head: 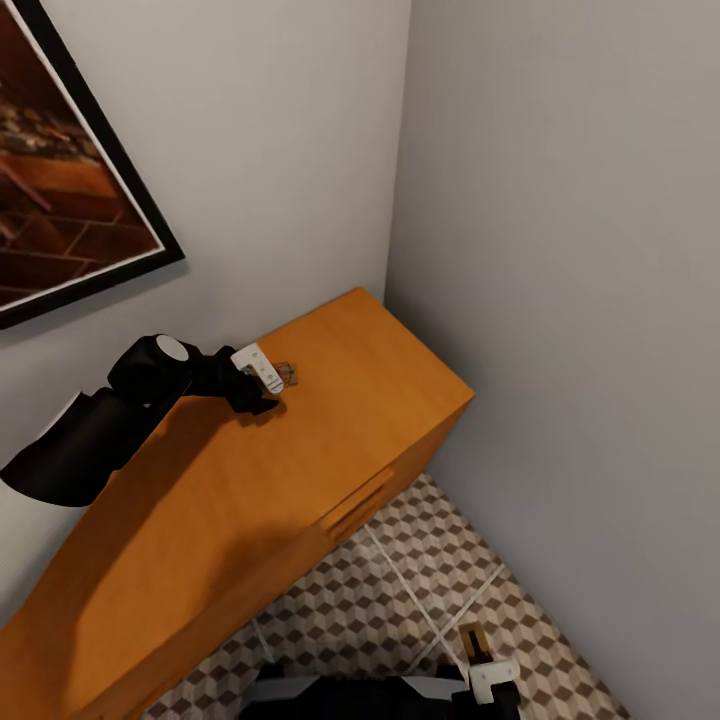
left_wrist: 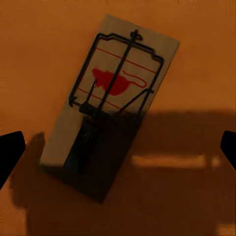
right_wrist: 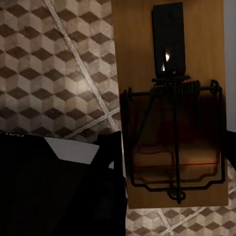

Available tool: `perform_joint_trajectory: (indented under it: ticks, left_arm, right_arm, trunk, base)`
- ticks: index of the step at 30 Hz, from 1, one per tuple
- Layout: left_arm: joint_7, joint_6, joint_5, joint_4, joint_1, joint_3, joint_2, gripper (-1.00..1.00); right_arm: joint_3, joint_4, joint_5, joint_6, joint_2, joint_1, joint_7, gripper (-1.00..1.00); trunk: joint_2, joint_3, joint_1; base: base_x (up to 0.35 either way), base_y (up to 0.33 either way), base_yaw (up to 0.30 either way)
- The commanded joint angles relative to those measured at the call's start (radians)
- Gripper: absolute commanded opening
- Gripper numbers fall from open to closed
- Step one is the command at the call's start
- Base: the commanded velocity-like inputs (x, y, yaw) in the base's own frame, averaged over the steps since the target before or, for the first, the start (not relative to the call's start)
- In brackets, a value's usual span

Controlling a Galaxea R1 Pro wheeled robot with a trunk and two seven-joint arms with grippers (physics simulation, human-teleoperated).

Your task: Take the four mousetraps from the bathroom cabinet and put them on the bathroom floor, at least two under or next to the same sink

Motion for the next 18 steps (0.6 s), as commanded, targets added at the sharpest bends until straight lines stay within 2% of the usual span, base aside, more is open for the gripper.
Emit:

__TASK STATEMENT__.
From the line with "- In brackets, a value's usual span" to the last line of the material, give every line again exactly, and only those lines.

__TASK SOLUTION__.
- In brackets, a value's usual span

Controlling a Galaxea R1 Pro wheeled robot with a trunk and two seven-joint arms with grippers (physics simulation, human-teleoperated).

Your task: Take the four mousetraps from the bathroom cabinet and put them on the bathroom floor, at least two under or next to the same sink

Motion for the next 18 steps (0.6 s), as commanded, targets added at the sharpest bends until straight lines stay within 2% of the usual span, base aside, more is open for the gripper.
Emit:

This completes the answer.